Menjelang gelap. Adnan datang. Membawa makanan lagi. Seblak tak pedas untuk Zii, dan Pempek untuk Aira. "Makasih, Adnan..!" ujar Aira dan Zii. Bersamaan lagi.

Membuat mereka berdua terbahak hingga sakit perut. Daritadi barengan terus.

Adnan ijin memakai toilet, ingin cuci muka dan tangan. Setelah bersih, Ia duduk di sisi calon istrinya. Membelai pipi dan kepala. "Wajahmu ga nampak sedih sedikitpun."

"Aku ga sedih. Malah lega. Plong gitu" Zii merentangkan tangan.

Aira pura-pura memencet hidung. Menatap tak senang pada sahabatnya.
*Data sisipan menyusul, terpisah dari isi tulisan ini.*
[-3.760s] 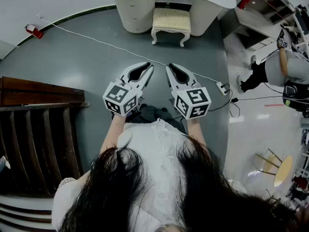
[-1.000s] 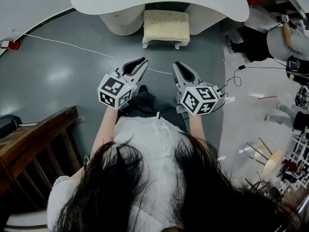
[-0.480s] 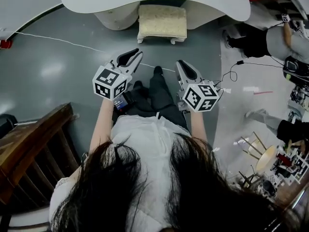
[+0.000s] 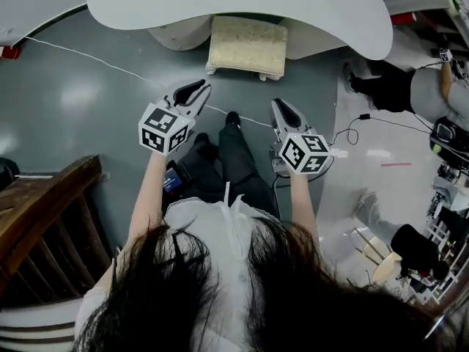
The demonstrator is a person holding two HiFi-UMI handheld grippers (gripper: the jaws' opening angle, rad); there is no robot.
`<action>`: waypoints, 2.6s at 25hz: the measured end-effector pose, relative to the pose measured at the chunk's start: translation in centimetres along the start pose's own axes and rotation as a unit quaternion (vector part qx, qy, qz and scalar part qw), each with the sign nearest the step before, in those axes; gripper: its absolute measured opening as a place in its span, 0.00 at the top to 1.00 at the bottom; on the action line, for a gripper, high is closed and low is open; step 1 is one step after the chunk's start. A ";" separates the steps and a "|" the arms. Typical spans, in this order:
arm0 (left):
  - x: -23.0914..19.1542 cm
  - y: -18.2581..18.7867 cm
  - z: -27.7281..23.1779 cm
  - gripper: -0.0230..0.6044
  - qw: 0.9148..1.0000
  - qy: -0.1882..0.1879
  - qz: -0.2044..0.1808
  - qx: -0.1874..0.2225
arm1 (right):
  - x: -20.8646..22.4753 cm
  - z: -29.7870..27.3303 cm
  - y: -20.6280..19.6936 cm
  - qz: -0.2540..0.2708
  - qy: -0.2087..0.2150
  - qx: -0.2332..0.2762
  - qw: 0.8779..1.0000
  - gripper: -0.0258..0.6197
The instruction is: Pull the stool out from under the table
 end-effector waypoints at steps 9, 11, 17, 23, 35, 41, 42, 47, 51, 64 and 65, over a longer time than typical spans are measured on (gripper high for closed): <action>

"Hei, Ai. Aku udah mandi, wooiii..!!"teriaknya sambil tertawa.

"Hahahahahh.. Becandaaa...!!serius amat!"

Aira tergelak. Ia minum sisa air di gelasnya.

"Kalian makan malam di sini ya."ajak Aira.

Zii dan Adnan saling pandang. "Sorry, Ai. Aku mau ngajak dia beli sayuran." Adnan menyesal.

"Malam gini?"

"Iya, di pasar deket rumah ada. Mau ngajak dia jalan juga. Kamu juga harus banyak rehat kan?" Adnan kembali beralasan.

Aira mengangguk. Entah itu benar atau tidak, Ia tak akan ambil pusing.